Exercise brief — Wherever the string "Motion" shows up in the records below, return that line.

The records —
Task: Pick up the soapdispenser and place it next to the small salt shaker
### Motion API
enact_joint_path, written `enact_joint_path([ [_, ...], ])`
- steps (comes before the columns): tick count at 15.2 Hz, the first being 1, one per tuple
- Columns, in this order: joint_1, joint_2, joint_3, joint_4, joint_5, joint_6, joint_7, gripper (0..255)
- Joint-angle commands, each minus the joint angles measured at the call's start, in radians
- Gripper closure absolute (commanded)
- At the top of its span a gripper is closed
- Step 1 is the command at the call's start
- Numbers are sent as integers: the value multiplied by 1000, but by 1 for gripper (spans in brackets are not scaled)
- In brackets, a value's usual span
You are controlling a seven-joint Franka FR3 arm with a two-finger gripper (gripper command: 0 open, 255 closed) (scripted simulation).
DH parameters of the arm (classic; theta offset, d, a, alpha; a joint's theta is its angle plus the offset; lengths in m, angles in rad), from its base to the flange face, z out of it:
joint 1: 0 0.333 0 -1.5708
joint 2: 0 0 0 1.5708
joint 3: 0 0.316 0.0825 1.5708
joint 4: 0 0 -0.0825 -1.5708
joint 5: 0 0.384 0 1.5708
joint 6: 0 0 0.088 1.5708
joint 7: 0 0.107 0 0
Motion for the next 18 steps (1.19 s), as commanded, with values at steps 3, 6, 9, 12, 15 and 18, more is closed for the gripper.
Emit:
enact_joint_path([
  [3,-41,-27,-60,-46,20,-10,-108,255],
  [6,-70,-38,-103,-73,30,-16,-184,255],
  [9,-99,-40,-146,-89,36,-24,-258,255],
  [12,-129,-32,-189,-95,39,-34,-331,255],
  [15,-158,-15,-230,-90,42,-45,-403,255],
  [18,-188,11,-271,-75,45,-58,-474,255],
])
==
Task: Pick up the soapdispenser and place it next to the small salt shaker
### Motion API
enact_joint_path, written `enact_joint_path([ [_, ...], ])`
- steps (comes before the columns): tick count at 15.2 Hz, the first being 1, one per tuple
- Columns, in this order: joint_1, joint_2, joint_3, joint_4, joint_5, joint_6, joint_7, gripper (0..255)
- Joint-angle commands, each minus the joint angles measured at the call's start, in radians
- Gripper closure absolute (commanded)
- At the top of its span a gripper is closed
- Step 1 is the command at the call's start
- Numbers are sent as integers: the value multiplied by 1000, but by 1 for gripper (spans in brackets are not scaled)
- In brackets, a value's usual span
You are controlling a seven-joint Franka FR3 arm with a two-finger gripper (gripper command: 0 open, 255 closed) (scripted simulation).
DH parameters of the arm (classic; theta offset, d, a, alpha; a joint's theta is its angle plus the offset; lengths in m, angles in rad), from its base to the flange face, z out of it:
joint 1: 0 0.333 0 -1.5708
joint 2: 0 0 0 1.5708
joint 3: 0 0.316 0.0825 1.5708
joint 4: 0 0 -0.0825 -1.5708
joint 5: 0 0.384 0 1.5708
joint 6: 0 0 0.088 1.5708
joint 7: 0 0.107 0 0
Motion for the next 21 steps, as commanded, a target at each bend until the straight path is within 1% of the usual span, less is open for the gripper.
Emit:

Solution —
### Motion API
Motion for the next 18 steps (1.19 s), as commanded, with values at steps 3, 6, 9, 12, 15 and 18, more is closed for the gripper.
### Motion API
Motion for the next 21 steps, as commanded, a target at each bend until the straight path is within 1% of the usual span, less is open for the gripper.

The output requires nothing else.